Formation and tuning of pillar porous-layered framework to pillar double-channelled framework

Abstract

Precise structural regulation is crucial for tailoring the functions of metal-organic frameworks (MOFs). In this work, we demonstrate that a subtle pillar-engineering strategy, which involves changing the hexafluoride anion from SiF62- to TiF62-, can trigger a dramatic topological transformation in Cu based MOFs constructed from 1,3,5 tris(2 methyl 1H imidazol 1 yl)benzene (TMBIB).

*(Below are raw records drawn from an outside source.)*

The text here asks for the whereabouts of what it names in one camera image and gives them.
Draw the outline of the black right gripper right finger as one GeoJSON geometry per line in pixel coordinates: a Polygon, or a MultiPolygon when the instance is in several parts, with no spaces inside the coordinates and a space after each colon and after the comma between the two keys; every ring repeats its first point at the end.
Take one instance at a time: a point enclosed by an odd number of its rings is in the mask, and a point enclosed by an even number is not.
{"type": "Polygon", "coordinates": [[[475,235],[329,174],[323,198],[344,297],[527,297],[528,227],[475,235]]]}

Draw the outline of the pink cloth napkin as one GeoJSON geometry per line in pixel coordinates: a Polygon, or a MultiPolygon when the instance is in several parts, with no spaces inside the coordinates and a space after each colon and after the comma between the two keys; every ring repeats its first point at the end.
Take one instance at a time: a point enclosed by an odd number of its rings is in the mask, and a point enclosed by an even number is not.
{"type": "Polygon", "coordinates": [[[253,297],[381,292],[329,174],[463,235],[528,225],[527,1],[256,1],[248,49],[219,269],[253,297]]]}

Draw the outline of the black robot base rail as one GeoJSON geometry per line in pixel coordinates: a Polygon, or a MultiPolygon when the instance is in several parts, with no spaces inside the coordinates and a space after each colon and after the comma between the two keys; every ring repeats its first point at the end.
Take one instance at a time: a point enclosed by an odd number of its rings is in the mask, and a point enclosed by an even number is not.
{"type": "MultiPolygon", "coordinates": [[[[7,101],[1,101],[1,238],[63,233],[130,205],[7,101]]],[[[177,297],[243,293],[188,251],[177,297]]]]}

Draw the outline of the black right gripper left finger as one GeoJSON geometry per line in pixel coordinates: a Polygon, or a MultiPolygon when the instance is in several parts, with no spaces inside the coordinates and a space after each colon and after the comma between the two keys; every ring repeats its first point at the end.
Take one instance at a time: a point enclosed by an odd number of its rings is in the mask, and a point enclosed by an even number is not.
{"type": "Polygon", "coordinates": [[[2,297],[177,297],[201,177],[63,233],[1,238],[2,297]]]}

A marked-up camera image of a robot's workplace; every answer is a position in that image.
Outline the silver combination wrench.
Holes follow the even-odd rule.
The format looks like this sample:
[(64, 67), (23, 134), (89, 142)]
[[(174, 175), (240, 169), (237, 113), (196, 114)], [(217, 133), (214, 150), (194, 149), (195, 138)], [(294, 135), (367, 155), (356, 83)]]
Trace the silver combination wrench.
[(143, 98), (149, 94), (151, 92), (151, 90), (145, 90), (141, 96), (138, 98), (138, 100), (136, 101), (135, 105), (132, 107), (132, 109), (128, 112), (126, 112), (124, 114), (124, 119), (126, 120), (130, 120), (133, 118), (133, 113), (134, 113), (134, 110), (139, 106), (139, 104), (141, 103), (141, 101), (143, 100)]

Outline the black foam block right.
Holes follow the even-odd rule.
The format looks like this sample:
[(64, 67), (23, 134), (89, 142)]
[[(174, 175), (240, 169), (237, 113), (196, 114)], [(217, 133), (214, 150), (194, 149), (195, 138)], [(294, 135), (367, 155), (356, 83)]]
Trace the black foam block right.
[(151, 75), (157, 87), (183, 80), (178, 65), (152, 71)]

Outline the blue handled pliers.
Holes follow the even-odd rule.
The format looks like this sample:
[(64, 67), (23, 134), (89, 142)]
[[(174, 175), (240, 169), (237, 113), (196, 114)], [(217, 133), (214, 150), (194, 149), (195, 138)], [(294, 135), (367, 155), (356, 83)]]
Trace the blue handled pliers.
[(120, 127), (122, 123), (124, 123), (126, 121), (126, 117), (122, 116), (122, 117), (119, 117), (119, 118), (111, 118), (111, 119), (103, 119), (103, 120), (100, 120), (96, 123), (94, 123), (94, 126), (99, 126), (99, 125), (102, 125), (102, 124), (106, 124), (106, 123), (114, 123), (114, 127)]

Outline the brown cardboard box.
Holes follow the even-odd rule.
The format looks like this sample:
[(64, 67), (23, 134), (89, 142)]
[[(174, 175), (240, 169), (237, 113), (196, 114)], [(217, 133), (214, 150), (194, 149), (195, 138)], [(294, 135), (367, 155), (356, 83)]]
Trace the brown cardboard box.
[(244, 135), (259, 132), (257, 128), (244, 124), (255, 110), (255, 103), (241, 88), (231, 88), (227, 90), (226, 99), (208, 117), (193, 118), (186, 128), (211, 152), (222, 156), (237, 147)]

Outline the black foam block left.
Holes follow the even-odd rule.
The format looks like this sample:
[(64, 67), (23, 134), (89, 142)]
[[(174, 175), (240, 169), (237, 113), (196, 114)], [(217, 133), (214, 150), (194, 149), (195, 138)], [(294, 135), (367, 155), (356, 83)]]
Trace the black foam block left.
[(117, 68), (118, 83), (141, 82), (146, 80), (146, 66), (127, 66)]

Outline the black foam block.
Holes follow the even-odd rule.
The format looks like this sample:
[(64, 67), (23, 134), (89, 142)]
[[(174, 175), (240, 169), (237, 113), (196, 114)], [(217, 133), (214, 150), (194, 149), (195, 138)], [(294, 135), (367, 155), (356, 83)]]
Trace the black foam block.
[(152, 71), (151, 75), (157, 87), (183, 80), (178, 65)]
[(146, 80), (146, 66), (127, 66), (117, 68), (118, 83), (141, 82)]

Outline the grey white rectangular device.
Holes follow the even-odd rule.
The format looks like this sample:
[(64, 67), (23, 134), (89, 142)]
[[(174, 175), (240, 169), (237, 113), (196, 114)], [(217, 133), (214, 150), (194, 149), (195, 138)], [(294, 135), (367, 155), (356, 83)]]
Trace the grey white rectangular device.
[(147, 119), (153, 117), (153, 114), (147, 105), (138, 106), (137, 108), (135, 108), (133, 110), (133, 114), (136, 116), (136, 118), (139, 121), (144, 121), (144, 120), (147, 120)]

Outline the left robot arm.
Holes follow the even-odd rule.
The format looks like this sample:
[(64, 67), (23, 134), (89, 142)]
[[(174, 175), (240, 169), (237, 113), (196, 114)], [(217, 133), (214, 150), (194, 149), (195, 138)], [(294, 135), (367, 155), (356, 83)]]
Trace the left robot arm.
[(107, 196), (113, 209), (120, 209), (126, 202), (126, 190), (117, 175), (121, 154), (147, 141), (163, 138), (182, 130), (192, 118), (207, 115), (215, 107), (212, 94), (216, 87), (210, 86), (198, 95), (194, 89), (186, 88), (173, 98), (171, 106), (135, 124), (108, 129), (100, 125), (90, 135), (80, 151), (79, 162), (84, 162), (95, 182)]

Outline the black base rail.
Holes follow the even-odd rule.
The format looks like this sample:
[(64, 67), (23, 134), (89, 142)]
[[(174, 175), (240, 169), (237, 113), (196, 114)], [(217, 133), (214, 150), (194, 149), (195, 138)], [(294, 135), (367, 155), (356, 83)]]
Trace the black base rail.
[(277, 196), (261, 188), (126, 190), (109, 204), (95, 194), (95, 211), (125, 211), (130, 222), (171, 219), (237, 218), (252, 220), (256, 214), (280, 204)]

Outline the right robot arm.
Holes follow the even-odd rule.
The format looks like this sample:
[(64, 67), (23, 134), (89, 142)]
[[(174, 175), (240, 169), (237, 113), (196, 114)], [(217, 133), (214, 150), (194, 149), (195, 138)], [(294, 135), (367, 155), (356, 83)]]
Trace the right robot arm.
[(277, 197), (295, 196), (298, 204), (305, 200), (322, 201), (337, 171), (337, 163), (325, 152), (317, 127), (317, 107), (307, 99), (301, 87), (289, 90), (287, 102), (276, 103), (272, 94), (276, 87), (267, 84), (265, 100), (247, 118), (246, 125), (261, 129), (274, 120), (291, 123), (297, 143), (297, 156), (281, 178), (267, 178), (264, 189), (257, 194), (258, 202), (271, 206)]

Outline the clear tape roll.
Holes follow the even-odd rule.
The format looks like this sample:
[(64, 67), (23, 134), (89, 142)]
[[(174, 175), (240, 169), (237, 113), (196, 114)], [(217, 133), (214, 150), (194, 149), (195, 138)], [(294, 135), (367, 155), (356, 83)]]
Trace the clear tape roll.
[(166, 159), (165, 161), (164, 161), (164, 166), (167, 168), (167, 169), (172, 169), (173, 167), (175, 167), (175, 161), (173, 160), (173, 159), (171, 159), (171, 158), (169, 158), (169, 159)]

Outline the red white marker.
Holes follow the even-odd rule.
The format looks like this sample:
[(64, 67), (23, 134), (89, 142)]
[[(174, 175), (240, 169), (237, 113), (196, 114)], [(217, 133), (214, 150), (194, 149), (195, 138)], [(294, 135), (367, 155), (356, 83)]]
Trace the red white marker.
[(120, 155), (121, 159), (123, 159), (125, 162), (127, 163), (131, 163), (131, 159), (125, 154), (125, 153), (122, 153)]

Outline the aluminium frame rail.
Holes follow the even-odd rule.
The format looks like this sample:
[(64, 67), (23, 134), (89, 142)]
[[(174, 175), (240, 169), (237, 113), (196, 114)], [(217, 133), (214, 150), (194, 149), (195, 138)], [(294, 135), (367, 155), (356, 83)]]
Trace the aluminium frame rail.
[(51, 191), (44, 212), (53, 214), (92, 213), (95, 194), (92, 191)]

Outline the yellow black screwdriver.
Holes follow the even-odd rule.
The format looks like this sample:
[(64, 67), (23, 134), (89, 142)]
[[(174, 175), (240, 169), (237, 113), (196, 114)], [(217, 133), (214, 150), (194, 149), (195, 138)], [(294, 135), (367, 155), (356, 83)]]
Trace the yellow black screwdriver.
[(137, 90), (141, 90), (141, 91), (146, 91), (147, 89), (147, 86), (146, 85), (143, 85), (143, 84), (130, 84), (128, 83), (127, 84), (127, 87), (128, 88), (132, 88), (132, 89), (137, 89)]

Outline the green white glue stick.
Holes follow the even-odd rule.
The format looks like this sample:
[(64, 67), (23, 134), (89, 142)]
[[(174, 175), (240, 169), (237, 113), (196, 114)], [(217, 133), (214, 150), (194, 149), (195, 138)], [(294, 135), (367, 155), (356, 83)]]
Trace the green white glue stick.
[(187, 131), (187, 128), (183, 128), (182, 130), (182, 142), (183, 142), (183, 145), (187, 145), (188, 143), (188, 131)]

The resulting frameworks, Cu TMBIB a and Cu TMBIB b, exhibit entirely different network architectures: Cu TMBIB a adopts a classical pillar-layered structure with a 3,4,5 c topology, whereas Cu TMBIB b features a rare pillar double channelled framework with an 8,12 c topology. This distinct evolution in framework architecture is hierarchically driven by the geometric and electronic disparities between the inorganic pillars, which regulate metal-node coordination and the subsequent assembly process. Notably, Cu-TMBIB-a shows good stability and favorable iodine adsorption performance. This work reveals pillar engineering as a powerful tool for MOF topology, but also expands the structural diversity of pillared frameworks, offering a rational design strategy for developing advanced separation materials.